Critical cultural dimensions
It is imperative that other climate-change initiatives take note and endorse strategies which not only acknowledge women’s role in climate action but actively empower them by addressing the barriers that have hindered their participation. These critical cultural dimensions of climate action and the resulting policies must be increasingly recognised by civil-society actors and religious leaders alike.
An initiative recently launched by the Climate Heritage Network sees culture as an invaluable asset to strengthen communities’ transformative change. Across the African continent, as in many other parts of the world, rural and indigenous women are the holders of unique knowledge on the natural resources their communities possess—from conservationism to heritage—yet rarely get a say in policies affecting their communities’ climate resilience.

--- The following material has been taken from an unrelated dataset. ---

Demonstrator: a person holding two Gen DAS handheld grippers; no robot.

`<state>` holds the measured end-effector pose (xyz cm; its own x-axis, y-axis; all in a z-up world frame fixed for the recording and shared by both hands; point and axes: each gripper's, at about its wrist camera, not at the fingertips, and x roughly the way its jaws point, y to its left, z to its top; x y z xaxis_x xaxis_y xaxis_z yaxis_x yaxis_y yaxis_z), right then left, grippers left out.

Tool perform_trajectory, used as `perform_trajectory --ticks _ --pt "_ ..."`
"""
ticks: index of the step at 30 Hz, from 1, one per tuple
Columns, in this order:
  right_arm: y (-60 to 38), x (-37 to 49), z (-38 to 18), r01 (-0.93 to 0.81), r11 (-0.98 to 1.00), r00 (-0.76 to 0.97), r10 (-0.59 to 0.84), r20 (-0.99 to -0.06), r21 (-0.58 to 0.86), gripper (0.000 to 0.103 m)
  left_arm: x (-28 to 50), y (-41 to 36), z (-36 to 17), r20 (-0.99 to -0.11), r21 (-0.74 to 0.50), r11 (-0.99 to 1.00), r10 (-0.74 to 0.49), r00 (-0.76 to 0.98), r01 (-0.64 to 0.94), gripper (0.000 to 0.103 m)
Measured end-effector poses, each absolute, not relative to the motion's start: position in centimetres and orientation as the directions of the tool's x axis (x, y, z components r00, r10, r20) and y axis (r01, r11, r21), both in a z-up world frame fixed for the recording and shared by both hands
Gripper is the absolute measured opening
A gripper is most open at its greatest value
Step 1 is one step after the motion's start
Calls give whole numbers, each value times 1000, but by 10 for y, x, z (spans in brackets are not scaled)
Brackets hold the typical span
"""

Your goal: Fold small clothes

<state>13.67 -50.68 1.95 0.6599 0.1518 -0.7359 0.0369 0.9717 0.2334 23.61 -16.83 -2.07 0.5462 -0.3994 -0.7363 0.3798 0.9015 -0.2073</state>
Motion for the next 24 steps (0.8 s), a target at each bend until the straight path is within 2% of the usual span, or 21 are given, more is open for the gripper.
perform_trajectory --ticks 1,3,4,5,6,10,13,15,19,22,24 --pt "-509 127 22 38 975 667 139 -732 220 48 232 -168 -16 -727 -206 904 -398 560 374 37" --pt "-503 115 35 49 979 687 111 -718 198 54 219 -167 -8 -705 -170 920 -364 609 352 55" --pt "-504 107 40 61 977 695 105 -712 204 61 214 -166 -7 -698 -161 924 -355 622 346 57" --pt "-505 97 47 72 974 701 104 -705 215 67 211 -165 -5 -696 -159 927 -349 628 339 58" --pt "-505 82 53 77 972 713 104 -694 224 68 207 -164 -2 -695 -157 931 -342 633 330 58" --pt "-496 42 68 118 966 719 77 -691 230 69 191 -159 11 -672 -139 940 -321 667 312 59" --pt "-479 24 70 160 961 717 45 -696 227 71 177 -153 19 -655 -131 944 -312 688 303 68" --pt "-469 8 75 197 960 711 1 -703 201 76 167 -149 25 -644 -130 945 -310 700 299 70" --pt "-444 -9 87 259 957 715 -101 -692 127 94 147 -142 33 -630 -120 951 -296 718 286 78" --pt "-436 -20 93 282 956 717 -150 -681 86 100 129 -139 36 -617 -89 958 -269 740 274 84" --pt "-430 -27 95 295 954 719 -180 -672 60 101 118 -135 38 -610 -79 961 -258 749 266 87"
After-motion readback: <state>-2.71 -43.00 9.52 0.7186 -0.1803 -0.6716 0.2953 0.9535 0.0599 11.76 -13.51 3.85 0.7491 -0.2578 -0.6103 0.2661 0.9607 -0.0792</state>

In places such as Africa, where the costs of climate change are so high, we simply cannot afford to hold women back. Without an urgent inclusion of half of humanity, future COPs will blindly continue the legacy of silencing women’s voices, jeopardising climate resilience in Africa and beyond—eventually costing our planet.
Camilla Barungi is managing director of the Tooro Omutoma Project, a cultural industrial accelerator in Uganda, and editor-in-chief of Jaro4ME, a multimedia platform focused on the African diaspora. She has been a regular speaker on sustainability at United Nations summits, including the NGO Conference and the ECOSOC Forum on Financing for Development.